## Dataset extract:
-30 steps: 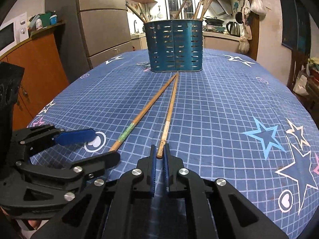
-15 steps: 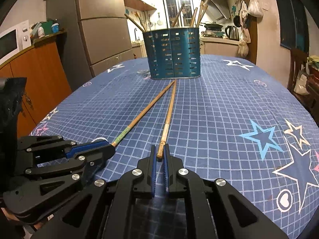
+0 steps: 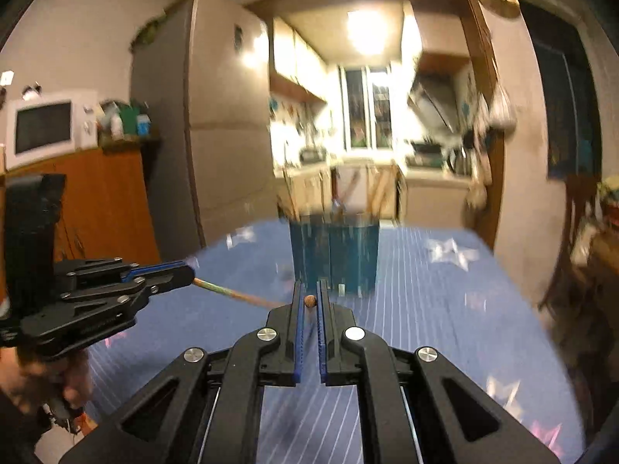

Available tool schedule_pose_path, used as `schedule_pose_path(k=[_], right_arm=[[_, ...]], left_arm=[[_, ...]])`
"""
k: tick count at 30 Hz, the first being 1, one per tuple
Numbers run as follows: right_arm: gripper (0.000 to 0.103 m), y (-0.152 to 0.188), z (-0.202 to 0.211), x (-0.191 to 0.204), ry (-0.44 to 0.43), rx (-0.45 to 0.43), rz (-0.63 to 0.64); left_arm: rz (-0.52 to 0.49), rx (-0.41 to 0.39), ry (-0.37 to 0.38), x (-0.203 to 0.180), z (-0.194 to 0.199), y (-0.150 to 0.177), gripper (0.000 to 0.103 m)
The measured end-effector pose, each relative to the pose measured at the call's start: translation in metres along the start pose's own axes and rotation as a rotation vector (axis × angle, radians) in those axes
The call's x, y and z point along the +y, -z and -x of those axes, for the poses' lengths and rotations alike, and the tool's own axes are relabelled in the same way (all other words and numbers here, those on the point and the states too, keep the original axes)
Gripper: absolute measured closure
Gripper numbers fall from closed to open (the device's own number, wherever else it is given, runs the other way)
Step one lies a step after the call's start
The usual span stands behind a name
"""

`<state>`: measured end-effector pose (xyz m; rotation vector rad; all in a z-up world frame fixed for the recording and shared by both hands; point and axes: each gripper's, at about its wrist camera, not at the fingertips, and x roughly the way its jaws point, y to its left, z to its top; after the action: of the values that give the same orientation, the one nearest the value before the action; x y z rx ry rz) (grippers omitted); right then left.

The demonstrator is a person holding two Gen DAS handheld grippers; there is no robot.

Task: Organize utensils
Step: 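Carry both chopsticks over the teal holder and lower them in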

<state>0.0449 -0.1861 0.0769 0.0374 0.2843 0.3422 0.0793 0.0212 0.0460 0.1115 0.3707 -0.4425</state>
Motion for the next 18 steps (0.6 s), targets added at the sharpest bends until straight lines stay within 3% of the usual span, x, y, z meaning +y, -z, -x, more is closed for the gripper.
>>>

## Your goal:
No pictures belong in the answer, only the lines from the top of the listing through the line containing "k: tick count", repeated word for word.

## Response area:
-30 steps: 
-15 steps: 
+0 steps: 

Available tool schedule_pose_path, used as `schedule_pose_path(k=[_], right_arm=[[_, ...]], left_arm=[[_, ...]])`
"""
k: tick count at 30 Hz, the first being 1, one per tuple

Work on the exercise is now concluded.